People & Business
Sarasota Opera Fall Concert
October 25, 2024 | Sarasota
Sarasota Opera is world-renowned for its Verdi Cycle. Between 1989 and 2016, the company undertook an ambitious project to perform all of the Italian composer Giuseppe Verdi’s operas and other musical compositions. Sarasota Opera is the only company in the world to have achieved this, earning itself the name of Verdi’s American home.
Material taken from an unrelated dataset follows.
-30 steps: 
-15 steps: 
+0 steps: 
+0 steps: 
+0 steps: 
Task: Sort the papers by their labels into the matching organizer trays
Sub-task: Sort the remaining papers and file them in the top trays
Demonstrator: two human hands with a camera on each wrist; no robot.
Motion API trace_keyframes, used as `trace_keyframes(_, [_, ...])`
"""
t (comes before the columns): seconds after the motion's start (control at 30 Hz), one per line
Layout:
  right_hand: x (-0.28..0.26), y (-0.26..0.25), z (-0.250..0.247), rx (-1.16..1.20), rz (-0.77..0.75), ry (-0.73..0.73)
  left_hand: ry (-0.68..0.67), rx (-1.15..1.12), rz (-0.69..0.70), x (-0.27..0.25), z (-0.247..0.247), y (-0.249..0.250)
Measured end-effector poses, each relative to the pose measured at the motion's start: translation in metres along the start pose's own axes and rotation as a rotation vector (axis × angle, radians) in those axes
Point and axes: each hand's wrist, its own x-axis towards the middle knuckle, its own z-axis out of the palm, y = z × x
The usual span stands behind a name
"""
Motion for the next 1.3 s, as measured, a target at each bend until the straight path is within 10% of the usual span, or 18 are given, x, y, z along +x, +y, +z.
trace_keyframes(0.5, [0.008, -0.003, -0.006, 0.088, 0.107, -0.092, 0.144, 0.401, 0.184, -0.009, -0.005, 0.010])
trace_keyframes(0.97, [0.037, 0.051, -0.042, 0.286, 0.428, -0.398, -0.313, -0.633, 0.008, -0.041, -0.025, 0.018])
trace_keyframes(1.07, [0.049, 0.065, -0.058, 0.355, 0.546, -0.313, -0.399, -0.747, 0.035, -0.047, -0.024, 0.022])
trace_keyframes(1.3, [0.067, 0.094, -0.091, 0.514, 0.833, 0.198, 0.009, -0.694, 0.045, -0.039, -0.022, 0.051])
Scheduled for Nov. 15 and 17, the company will revisit that historic legacy with its Fall concert, The Music of Giuseppe Verdi. Principal Artists from the Sarasota Opera, with the Sarasota Orchestra, conducted by Artistic Director Victor DeRenzi, will present selections from Verdi’s works in concert. These selections will include well-known arias, duets and ensembles from a range of Verdi operas, nine in all, spanning most of Verdi’s career, from I Lombardi alla prima crociata (1843) to Aida (1871). In between, there will be moments from such beloved works as Rigoletto (1851), La traviata (1853) and Don Carlos (1867).
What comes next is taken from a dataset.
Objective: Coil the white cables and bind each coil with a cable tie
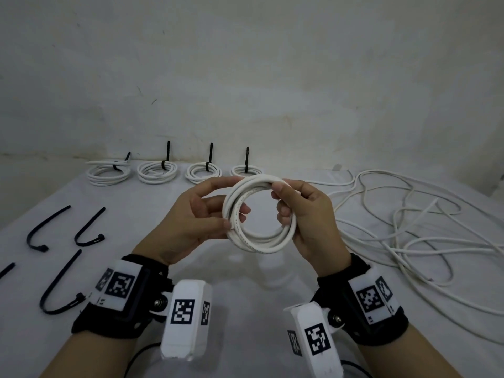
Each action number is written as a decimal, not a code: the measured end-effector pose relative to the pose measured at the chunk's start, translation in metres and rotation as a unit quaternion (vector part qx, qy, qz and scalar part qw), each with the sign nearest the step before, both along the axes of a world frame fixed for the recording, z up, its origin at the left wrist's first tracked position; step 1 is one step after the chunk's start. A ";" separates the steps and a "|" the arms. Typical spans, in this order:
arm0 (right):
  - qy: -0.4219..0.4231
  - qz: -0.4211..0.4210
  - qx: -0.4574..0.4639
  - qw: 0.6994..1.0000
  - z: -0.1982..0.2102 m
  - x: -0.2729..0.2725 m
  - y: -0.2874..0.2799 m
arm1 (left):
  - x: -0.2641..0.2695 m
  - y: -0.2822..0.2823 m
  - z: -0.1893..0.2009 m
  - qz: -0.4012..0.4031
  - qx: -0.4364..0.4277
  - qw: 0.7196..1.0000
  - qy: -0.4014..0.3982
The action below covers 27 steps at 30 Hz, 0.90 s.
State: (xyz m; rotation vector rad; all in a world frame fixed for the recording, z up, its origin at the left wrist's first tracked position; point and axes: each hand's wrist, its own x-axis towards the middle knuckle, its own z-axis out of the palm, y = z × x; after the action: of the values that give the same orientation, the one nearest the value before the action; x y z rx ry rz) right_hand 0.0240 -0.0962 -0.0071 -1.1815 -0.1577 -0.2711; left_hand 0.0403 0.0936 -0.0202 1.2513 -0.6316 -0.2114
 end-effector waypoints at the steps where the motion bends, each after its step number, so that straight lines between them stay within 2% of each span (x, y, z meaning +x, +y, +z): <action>1: 0.001 0.000 0.001 1.000 -0.001 0.000 0.001 | 0.001 0.000 0.000 0.010 0.008 1.000 -0.007; 7: 0.000 0.007 -0.002 1.000 -0.001 -0.001 0.002 | -0.001 0.001 0.000 0.010 -0.008 1.000 -0.021; 17: -0.027 -0.018 -0.021 0.999 0.000 -0.002 0.003 | -0.002 -0.008 -0.001 0.076 0.008 0.995 -0.061; 24: -0.072 -0.087 -0.095 0.989 -0.006 -0.005 0.008 | -0.003 -0.013 -0.003 0.101 -0.004 0.993 -0.053; 27: -0.083 -0.115 -0.099 0.985 -0.004 -0.007 0.010 | -0.005 -0.018 -0.003 0.116 -0.038 0.991 -0.062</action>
State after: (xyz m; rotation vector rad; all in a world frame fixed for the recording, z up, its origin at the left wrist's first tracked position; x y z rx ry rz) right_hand 0.0171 -0.0866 -0.0115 -1.3763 -0.1968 -0.5681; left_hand 0.0356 0.0756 -0.0229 1.2586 -0.5890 0.0827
Artistic Director Victor DeRenzi, a noted Verdi specialist, chose this concert’s selections for a specific reason. “There are some familiar arias and duets, but I tried to find works that aren’t often done in concert form. Like the duet from Rigoletto that ends the concert, ‘Piangi, fanciulla,’ for Rigoletto and his daughter Gilda. It’s one of the great moments in Verdi opera, but it’s not something that is usually performed outside the context of the opera,” he said. “And ‘Ella giammai m’amò,’ from Don Carlo. The man who sings it was perhaps the most important leader in the world at the time, King Philip II of Spain, but he feels the same things we do. To me, Don Carlo is one of the first works of Verismo, an opera about real people. The characters in that opera, although they are aristocrats, feel the same loves and disappointments we all experience.”
Another selection to be performed at the concert is “Tardo per gl’anni e tremulo,” a duet from Attila, an epic, patriotic moment in an opera about Attila the Hun’s desire to conquer Rome.
“Verdi was very active in the movement for Italian unification and liberation from the Austrian Empire in the 19th century. This opera was a product of that feeling. In the duet, Ezio tells Attila, ‘You can have the universe, but leave me Italy.’ That idea was very meaningful to Verdi, and one that people could understand at the time it was written. One of the reasons Verdi became so popular was that he was a man of his time,” DeRenzi said.